Your instructions:
Bring together all lines of the material below that contain the string "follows".

Information provided:
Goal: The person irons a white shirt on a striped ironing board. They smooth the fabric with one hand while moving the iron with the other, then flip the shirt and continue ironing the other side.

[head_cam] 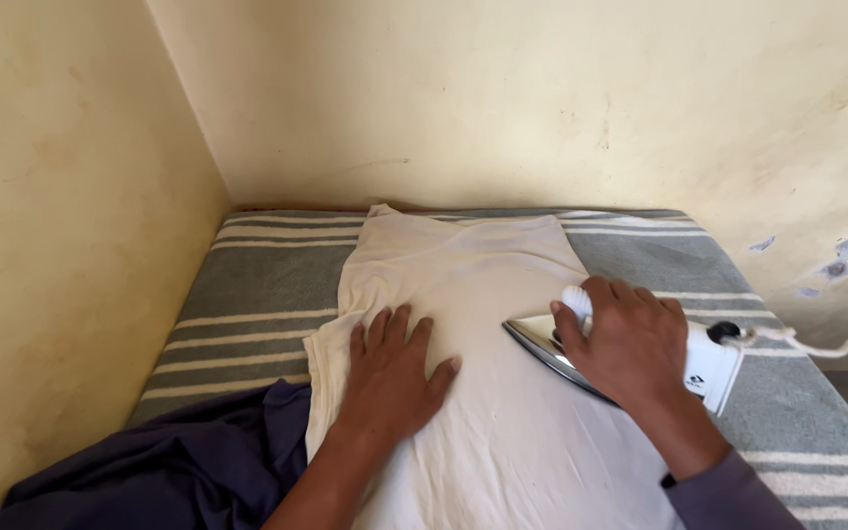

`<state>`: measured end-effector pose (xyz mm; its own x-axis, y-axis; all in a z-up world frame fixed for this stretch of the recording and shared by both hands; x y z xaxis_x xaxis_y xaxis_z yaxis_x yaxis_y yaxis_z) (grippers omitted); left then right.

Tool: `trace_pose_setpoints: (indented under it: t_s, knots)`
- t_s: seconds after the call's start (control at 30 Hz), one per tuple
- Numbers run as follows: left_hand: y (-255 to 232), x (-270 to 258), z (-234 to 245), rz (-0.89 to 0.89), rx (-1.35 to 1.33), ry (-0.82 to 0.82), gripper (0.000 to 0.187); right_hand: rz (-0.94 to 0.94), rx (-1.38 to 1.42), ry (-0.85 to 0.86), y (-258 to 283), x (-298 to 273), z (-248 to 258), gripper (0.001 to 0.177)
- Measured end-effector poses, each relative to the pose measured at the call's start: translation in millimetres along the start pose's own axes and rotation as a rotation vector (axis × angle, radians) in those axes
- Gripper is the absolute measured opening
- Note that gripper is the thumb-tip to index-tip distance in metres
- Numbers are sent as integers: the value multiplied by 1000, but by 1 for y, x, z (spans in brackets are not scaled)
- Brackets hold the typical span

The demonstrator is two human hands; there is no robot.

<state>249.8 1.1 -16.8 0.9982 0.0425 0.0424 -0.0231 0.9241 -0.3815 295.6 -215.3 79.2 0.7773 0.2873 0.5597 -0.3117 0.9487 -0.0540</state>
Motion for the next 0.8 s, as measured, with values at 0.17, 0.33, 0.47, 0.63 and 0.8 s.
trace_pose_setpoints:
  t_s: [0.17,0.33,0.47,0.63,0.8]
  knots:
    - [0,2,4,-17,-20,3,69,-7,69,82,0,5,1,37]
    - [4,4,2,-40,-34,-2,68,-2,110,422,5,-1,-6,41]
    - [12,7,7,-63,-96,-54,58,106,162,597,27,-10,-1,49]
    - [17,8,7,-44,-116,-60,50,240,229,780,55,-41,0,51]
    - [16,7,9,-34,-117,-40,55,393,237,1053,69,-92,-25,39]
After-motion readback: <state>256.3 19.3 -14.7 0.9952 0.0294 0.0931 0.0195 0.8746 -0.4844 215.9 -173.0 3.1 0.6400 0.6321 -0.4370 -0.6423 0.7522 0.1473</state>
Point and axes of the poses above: each hand's wrist, its own x-axis towards the middle knuckle, its own z-axis out of the back of the hand, y = z × x, the point moved 9 cm from there along x, towards the middle knuckle, and after that the axes turned 1 degree about -z, right-handed, at the moved point
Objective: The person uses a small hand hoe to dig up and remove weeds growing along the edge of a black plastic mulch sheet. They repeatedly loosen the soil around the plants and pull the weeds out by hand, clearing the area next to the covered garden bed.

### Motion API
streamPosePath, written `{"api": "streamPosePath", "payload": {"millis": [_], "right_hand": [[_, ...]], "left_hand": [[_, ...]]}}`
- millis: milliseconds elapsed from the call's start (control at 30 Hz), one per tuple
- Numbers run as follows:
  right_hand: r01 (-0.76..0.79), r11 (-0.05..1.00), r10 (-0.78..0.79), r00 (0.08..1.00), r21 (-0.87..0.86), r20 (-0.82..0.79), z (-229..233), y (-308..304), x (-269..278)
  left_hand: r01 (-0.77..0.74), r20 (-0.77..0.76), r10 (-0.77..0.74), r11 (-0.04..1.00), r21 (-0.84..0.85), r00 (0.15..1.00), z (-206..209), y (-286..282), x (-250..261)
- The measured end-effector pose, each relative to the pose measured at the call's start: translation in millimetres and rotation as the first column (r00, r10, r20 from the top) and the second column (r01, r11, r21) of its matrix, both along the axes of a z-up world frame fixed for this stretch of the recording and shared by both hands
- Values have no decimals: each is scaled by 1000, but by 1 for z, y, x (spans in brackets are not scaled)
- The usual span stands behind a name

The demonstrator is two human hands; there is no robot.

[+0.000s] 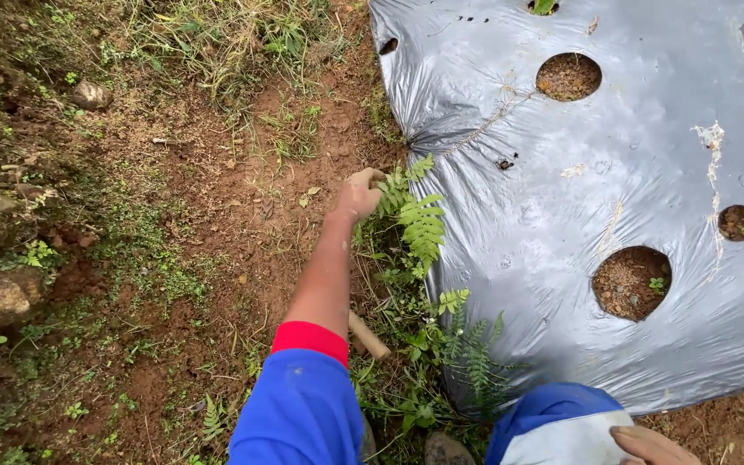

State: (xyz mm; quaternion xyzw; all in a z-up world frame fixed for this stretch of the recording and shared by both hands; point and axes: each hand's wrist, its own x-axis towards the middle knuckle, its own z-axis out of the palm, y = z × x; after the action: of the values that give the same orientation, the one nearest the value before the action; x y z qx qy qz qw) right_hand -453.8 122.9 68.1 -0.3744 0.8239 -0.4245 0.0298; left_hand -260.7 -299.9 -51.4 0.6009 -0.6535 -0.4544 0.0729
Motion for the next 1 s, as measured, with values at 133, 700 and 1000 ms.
{"api": "streamPosePath", "payload": {"millis": [133,700,1000], "right_hand": [[-294,947,207,866,127,456,17,-105,93],[-778,535,-88,336,329,938,-194,-186,198],[-267,902,-269,267,339,926,-245,-138,241]], "left_hand": [[-281,-248,239,947,-153,939,-29,-14,-3],[136,-53,-138,990,-40,989,-44,-13,7],[-108,-212,125,990,89,969,-80,-39,-9]]}}
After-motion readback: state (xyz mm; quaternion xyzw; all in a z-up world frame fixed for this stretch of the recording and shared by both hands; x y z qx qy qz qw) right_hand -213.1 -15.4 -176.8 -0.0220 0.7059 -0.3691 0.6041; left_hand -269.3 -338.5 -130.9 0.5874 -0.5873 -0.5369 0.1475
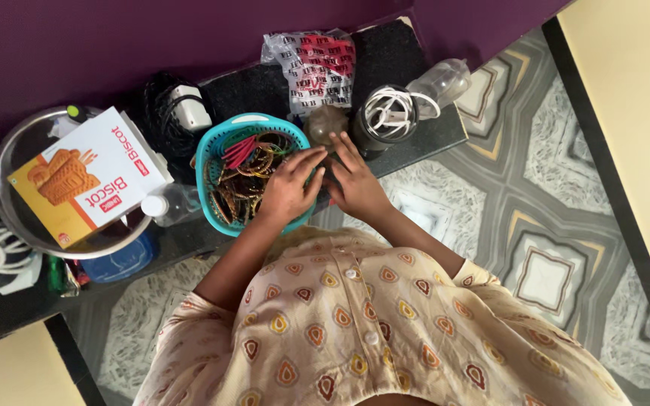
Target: The person picks up various household items from a cluttered table, including a detergent pouch, sponges, and small packets, and places them onto a shelf lined with newspaper. The person repeatedly walks between the table and the shelf to transfer items one by one.
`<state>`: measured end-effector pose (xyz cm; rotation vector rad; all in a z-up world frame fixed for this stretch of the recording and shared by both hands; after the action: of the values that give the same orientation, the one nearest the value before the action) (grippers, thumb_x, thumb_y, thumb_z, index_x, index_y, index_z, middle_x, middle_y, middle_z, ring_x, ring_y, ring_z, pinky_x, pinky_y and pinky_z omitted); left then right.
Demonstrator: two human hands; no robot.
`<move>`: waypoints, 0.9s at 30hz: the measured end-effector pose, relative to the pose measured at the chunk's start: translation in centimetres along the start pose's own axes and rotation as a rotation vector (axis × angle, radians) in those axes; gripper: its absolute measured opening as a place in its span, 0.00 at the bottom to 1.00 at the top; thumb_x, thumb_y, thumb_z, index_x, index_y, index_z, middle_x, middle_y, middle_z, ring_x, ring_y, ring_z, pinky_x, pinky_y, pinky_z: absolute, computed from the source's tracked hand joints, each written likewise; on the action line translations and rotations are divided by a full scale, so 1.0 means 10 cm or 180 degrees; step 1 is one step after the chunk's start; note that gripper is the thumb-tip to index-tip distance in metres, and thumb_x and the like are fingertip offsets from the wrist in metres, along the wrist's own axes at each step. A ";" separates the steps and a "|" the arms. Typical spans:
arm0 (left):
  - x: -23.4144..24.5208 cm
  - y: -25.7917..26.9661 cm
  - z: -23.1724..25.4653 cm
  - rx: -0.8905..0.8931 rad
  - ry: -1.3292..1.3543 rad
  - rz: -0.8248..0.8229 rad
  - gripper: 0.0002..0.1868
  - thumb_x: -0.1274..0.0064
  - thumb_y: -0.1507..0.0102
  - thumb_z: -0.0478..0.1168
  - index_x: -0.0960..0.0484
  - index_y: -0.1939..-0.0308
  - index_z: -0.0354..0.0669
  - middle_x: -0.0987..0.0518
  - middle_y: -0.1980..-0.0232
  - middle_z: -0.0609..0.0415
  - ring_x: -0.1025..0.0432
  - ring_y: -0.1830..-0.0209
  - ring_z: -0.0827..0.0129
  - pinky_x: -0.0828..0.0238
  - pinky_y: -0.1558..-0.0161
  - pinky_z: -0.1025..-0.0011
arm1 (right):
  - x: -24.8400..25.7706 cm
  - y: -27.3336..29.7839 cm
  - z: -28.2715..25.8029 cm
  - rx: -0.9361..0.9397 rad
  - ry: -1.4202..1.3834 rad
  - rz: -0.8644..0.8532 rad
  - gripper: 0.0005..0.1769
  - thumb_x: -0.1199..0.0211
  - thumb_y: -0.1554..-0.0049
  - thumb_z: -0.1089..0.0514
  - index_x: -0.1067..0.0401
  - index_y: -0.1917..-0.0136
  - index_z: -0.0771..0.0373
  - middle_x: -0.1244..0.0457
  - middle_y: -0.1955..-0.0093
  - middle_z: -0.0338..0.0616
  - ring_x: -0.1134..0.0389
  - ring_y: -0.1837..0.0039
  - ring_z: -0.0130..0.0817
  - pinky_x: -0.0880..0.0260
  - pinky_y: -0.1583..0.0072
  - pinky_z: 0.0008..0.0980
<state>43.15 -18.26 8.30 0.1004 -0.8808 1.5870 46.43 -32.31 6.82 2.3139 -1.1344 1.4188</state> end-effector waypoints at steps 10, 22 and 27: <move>0.07 -0.22 -0.24 0.0172 0.0091 0.0471 0.18 0.42 0.33 0.33 0.22 0.39 0.41 0.22 0.37 0.46 0.23 0.41 0.50 0.24 0.41 0.60 | 0.15 -0.38 0.07 0.0437 -0.0379 -0.0053 0.16 0.34 0.39 0.60 0.26 0.40 0.68 0.46 0.20 0.53 0.51 0.16 0.55 0.42 0.22 0.47; 0.01 -0.76 -0.44 0.0328 -0.1505 0.0325 0.15 0.42 0.38 0.39 0.19 0.49 0.35 0.21 0.44 0.44 0.24 0.46 0.50 0.25 0.44 0.57 | 0.70 -1.74 0.44 0.0695 0.0995 -0.2148 0.30 0.37 0.39 0.48 0.34 0.28 0.64 0.45 0.23 0.51 0.37 0.29 0.50 0.33 0.34 0.46; -0.28 -0.84 -0.82 0.0521 -0.2058 -0.0349 0.08 0.46 0.38 0.38 0.17 0.58 0.38 0.18 0.58 0.45 0.21 0.57 0.51 0.23 0.51 0.57 | -0.02 -2.32 0.52 0.1836 0.1674 -0.2308 0.28 0.36 0.43 0.60 0.31 0.30 0.63 0.45 0.21 0.50 0.44 0.21 0.47 0.44 0.25 0.45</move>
<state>54.56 -16.20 4.96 0.7994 -1.2080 1.5373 66.06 -19.02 8.90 2.0712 0.2813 1.9745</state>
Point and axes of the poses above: each hand's wrist, its own y-axis away from the middle knuckle, its own x-axis out of the back of the hand, z = x × y, the point moved 7 cm from there along -y, towards the middle knuckle
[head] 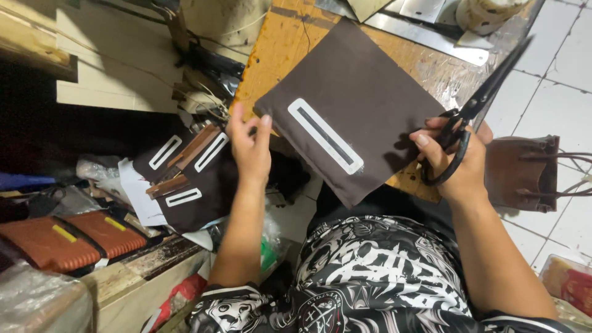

Answer to this exercise:
- Numbers run as follows: left_hand: y (-255 to 232), x (-270 to 258), z (-234 to 245), rz (-0.89 to 0.89), rx (-1.35 to 1.33), ry (-0.82 to 0.82), gripper (0.000 to 0.187); right_hand: rz (-0.94 to 0.94), rx (-1.38 to 1.42), ry (-0.85 to 0.86), y (-258 to 283), x (-298 to 273), z (-248 to 258), gripper (0.001 to 0.177)
- Numbers run as follows:

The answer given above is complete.